Hope has been used by the powerful to falsely offer utopian rewards. For example, the mythology of the Protestant work ethic perpetuates the lie that if everyone works hard enough, then everyone will be healthy and prosperous. This has never been the case, and it never will be.

Desperation, on the other hand, is feared by powerful systems and people. Desperate people engage in desperate acts. Why else would a migrant father and mother take their children across lands filled with environmental and human dangers? They are desperate to flee life-threatening war, failing economies and dwindling resources.

De La Torre went even further, suggesting that there are times when desperate people must break unjust laws in order to advocate for justice and survival. Jesus even suggested it: “I am sending you out like sheep among wolves. Therefore be as shrewd as snakes and as innocent as doves” (Matthew 10:16).

Similarly, the late civil rights leader and U.S. Congressman John Lewis inspired emerging generations with the challenge, “There are times to get into good trouble.”

It’s time for a change! The winds of darkness swirl about the world these days, as Christian nationalism and authoritarian populism are taking root.

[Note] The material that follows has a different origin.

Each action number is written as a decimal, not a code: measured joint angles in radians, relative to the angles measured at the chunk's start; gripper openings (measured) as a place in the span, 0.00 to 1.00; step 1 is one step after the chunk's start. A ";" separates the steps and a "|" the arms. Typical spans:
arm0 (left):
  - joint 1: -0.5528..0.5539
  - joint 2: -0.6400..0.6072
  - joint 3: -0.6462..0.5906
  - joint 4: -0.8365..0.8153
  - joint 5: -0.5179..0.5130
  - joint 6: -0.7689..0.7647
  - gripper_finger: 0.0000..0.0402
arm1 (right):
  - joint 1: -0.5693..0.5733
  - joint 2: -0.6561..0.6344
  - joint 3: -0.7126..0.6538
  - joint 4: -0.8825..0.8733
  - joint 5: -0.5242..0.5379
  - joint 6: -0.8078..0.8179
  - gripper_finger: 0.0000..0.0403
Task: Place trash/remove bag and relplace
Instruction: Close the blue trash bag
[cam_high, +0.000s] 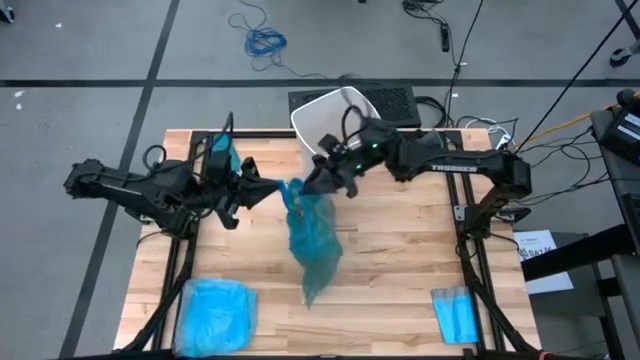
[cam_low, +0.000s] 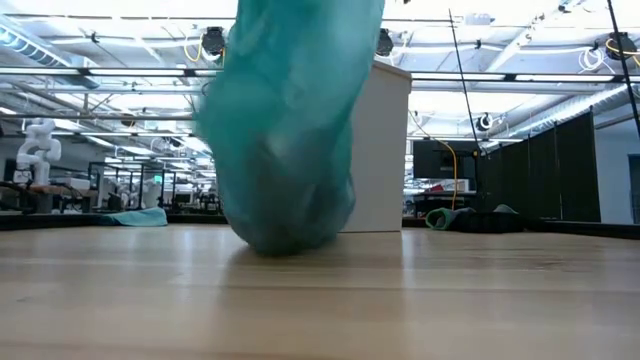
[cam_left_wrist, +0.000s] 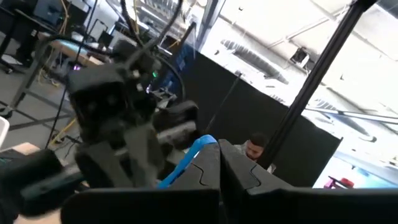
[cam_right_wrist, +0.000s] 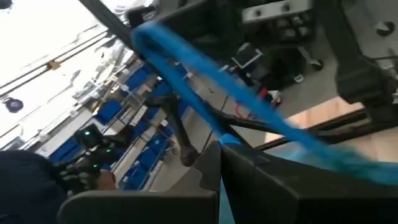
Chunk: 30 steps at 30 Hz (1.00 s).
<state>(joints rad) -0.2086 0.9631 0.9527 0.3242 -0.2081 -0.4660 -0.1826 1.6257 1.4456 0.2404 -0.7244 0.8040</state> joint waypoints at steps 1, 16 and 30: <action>0.001 0.001 0.000 0.003 0.000 0.000 0.00 | 0.001 -0.002 0.000 0.008 -0.003 -0.001 0.00; 0.008 0.003 0.000 0.007 0.000 0.000 0.00 | 0.001 0.157 -0.050 0.697 -0.086 0.462 0.35; 0.020 0.011 0.000 -0.036 0.000 -0.026 0.00 | -0.041 0.201 -0.040 0.941 -0.058 0.652 0.24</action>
<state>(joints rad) -0.1889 0.9737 0.9527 0.2881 -0.2082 -0.4918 -0.2235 1.8265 1.4055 1.1814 -0.7822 1.4560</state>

People of good faith must come together not only to denounce these movements, but also to break unjust systems that continue oppressing people around the world.

The world is desperate. From the catastrophe of climate change to raging wars and violence, the time is now to stand up, speak out and step forward. Desperate righteousness calls out unjust systems, confronts the powerful and mobilizes the powerless for real change.

While we may never win against the powerful systems of this world, we can raise a little hell – or in the case of Jesus, a little heaven – while we’re here. Are you with me?